In the wee hours of the night on July 2, not too long after he stepped off a cross-country flight from the Under Armour Undeniable Camp in California, O’Connell senior Melo Trimble fired a text to one of his AAU basketball coaches.

“I need to put up a lot of shots,” the message read, to which DC Assault Coach Eric Moses responded, “You didn’t shoot well at camp?”

In reality, just the opposite was true. Several analysts had lauded Trimble as the best spot-up shooter among the handful of highly touted players, further justifying his hold on the No. 45 spot in the ESPN class of 2014 rankings.

“No, I just want to get back in the gym,” the Maryland commit typed back, a hunger and near-paranoia erasing any lingering feelings of jet lag.

O'Connell junior guard Melo Trimble will hone his skills on the AAU circuit as a member of DC Assault (Photo by John McDonnell/The Washington Post). O’Connell guard Melo Trimble is working on his skills this summer. (Photo by John McDonnell/The Washington Post).

By Friday morning, after reluctantly agreeing to rest on the July 4th holiday, Trimble got his wish, joining National Christian guard Jon Davis in a grueling 90-minute workout at North Point under the watch of trainer Christian “Fat Cat” Cole.

“When I go to camps, they always talk about people working to be where I’m at right now,” said Trimble, who shined at the NBPA Top 100 Camp in Charlottesville last month. “That definitely motivates me to get in the gym because there’s always somebody who wants to go at me just to test me and see if I’m really what they say I am. I don’t want to let nobody down and let the other person think he’s on my level when he’s not.”

When it comes to shooting, few can match Trimble’s feathery stroke. The All-Met sharpshooter averaged 20.8 points in leading O’Connell to the Washington Catholic Athletic Conference title and top spot in the final Post rankings with a 30-7 record.

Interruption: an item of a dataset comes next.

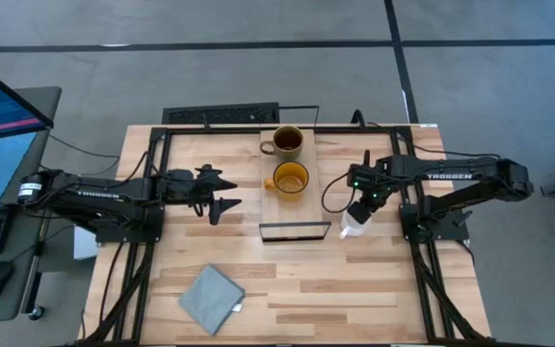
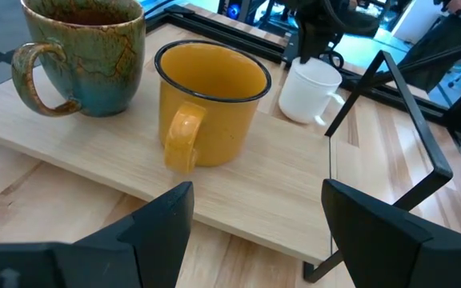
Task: Stack small to large cups/mugs on shelf
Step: Put the white mug on the shelf
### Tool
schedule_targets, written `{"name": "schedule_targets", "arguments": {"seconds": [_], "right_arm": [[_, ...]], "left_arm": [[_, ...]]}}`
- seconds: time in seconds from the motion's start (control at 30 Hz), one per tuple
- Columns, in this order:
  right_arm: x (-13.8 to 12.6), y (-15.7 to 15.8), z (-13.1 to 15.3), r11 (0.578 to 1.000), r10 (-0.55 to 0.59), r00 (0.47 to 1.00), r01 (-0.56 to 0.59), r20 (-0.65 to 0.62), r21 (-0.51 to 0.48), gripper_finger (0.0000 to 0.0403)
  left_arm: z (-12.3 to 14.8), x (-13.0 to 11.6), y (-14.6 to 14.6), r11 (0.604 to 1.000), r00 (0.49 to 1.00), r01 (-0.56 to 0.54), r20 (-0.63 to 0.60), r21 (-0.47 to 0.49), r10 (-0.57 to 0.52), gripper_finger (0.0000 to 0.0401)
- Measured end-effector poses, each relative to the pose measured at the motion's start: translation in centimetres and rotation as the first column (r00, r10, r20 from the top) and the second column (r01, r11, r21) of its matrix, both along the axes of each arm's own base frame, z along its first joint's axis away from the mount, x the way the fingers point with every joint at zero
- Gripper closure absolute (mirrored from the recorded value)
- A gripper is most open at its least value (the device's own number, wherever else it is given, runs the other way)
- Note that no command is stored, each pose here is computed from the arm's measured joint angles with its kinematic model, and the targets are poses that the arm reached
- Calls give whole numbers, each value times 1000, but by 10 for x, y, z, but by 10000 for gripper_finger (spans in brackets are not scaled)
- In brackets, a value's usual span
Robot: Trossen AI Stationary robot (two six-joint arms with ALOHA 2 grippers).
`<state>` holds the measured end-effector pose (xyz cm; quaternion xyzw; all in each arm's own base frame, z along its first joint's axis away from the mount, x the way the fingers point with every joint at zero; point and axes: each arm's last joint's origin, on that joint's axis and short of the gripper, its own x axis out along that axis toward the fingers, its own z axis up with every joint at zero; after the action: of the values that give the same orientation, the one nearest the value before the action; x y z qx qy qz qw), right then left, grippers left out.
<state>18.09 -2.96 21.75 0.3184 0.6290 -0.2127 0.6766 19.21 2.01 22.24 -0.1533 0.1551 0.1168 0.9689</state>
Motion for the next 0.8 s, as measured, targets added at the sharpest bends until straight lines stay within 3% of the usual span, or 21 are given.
{"name": "schedule_targets", "arguments": {"seconds": [0.23, 0.43, 0.6, 0.8], "right_arm": [[11, -14, 31, 992, -123, 987, 126, 100, -22, 403], [14, -33, 66, 954, -267, 944, 287, 193, -83, 403], [16, -38, 79, 925, -353, 904, 376, 242, -54, 403], [21, -24, 86, 913, -393, 883, 407, 256, -2, 403]], "left_arm": [[0, 0, 0, 999, 1000, 16, -9, 43, -15, 134], [-3, -1, 0, 999, 999, 17, -40, 41, -16, 134], [-8, -4, 0, 998, 994, 29, -107, 52, -23, 134], [-13, -6, 0, 997, 986, 40, -166, 60, -29, 134]]}}
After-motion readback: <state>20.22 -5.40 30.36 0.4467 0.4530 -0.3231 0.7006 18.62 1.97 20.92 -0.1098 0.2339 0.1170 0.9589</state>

But to definitively separate himself, to truly mold himself into the point guard that Maryland Coach Mark Turgeon expects him to be come 2014, Trimble works daily to avoid the one-dimensional label of “shooter.”

“When I was 13, all I could do was shoot,” Trimble said. “Some people say as long as you can shoot, you’ll be fine, but I want to be more than that. I want to dribble, get to the basket, make plays and do it all at the next level.”

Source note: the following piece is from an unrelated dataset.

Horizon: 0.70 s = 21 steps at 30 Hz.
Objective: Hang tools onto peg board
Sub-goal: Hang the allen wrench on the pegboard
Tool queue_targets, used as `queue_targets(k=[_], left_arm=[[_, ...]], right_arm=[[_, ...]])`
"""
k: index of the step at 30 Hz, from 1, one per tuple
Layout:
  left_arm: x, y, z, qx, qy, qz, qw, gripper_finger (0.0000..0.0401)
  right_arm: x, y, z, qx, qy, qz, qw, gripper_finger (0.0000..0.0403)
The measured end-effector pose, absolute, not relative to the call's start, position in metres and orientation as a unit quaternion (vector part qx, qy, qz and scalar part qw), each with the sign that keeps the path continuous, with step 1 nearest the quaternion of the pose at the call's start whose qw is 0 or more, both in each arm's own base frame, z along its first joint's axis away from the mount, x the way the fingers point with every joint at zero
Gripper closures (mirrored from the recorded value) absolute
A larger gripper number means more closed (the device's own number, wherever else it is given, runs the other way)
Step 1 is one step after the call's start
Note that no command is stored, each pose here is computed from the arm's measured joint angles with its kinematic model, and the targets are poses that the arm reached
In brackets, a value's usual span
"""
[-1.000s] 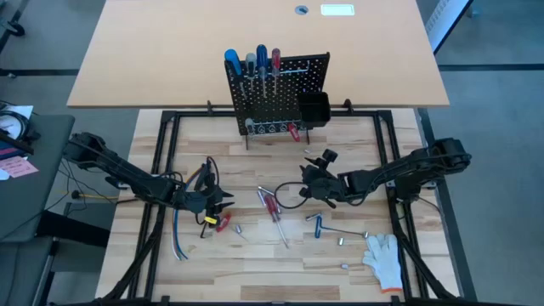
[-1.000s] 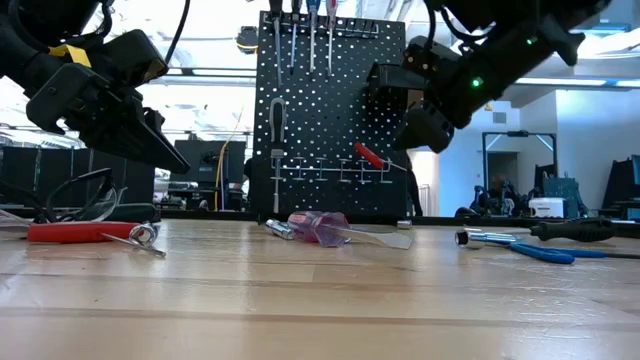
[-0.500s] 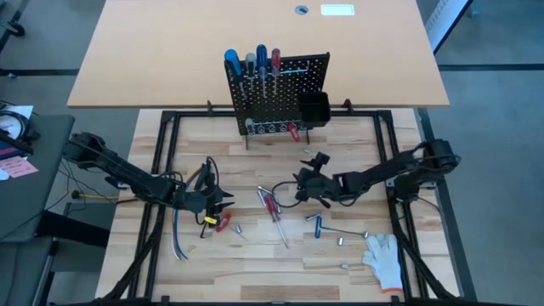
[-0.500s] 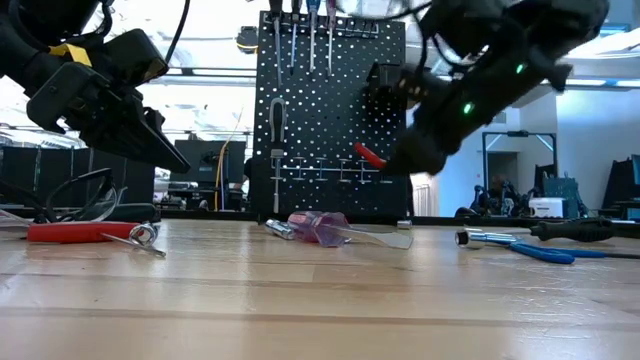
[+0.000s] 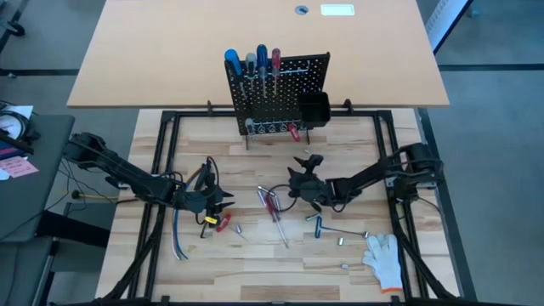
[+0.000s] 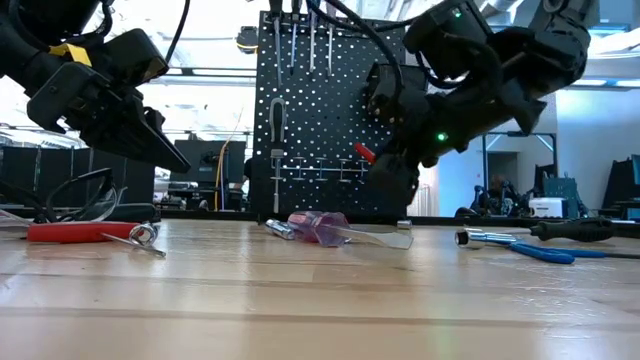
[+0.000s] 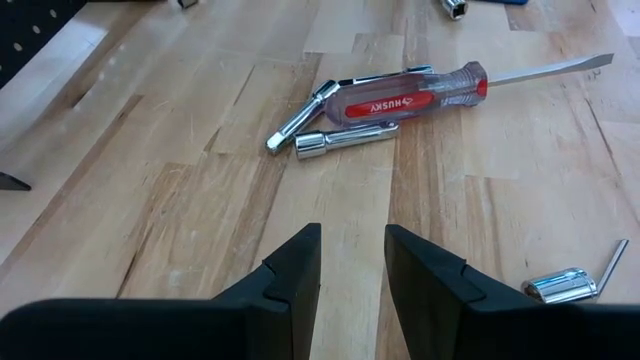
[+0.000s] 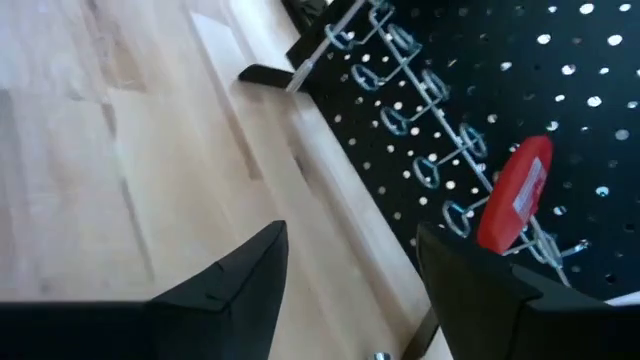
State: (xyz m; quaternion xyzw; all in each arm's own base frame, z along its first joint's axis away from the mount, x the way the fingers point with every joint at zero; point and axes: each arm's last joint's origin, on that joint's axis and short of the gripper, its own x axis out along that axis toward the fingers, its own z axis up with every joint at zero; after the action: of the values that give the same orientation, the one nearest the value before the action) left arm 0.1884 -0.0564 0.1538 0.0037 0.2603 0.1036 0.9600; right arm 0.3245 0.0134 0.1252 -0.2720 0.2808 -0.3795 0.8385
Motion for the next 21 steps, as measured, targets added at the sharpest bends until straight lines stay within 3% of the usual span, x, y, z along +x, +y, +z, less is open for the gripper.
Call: queue_targets(k=[9, 13, 21], left_arm=[[0.188, -0.056, 0.154, 0.004, 0.260, 0.103, 0.960, 0.0294], [0.188, -0.056, 0.154, 0.004, 0.260, 0.103, 0.960, 0.0294], [0.189, -0.056, 0.154, 0.003, 0.259, 0.103, 0.960, 0.0294]], right_arm=[[0.334, 0.013, 0.146, -0.332, 0.288, -0.376, 0.816, 0.0123], [0.336, 0.004, 0.150, -0.347, 0.300, -0.410, 0.788, 0.0121], [0.338, -0.026, 0.155, -0.307, 0.296, -0.458, 0.780, 0.0121]])
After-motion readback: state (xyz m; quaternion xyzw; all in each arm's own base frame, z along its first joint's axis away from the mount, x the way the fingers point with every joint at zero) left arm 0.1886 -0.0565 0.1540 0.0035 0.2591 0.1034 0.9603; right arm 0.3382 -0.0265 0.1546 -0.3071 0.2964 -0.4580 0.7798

On this day, that development starts with Trimble simultaneously dribbling two basketballs from the baseline to the free-throw line and back 10 times. Next, after Cole sets up two chairs along the sideline, he instructs Trimble to approach each defensive prop before executing an assortment of quick dribble moves and accelerating down the floor.

Twenty-five minutes into the session, Trimble puts up his first shot, a jumper in the right corner after weaving through two chairs and curling around a third. By the time the ball swishes through the net, Trimble is at the elbow, rising for another shot that rattles in the basket.

“Don’t ever miss three shots in a row,” Cole warns Trimble and Davis. “You shouldn’t ever do that.”

Trimble heeds Cole’s words, only once missing consecutive attempts.

For brief moments, he bends over and tugs on his shorts, sweat beads dripping past socks adorning the Maryland flag and onto his black, yellow and red shoes. The 6-foot-2, 180-pounder makes no secret of his commitment to the Terrapins, a pledge he announced on December 13. On that day, Trimble’s workouts became more focused on dribbling and ball screens while his time in the weight room decreased significantly. Already possessing the ability to overpower the opposition, Trimble hopes to improve his quickness and moves to create space between him and his defender.

“Turgeon and his assistants are going to be opening the gym a lot for Melo; that kid loves the gym,” Moses said with a chuckle on the sideline. “When Melo’s in the gym, I’ve never seen a look on his face that he doesn’t want to work.”

“A lot of people use the word ‘gym rat’ loosely,” said Cole, who’s trained the likes of NBA guards Nolan Smith and Norris Cole. “But I’ve only run across a few gym rats and Melo is one of them because he always wants to improve.”

Following a short Gatorade break, the focus shifts back to Trimble’s handle. With Davis standing several feet in front of him, Trimble dribbles twice behind his back before pushing a pass to Davis with one hand and gathering a pass from Davis in the other, all while slowly advancing through a lane of cones. Only perfection is allowed, as one mistake promptly sends Trimble back to the start line.

The same standard translates to the next shooting drill. Despite burying five of six three-pointers from the corner, Trimble claps his hands in frustration over the singular misfire.

“A lot of people work out and want to have fun at the same time, but I’ve got to put all the parties and stuff to the side because I’m trying to get somewhere,” Trimble said. “I feel like that’s what separates me from other players.”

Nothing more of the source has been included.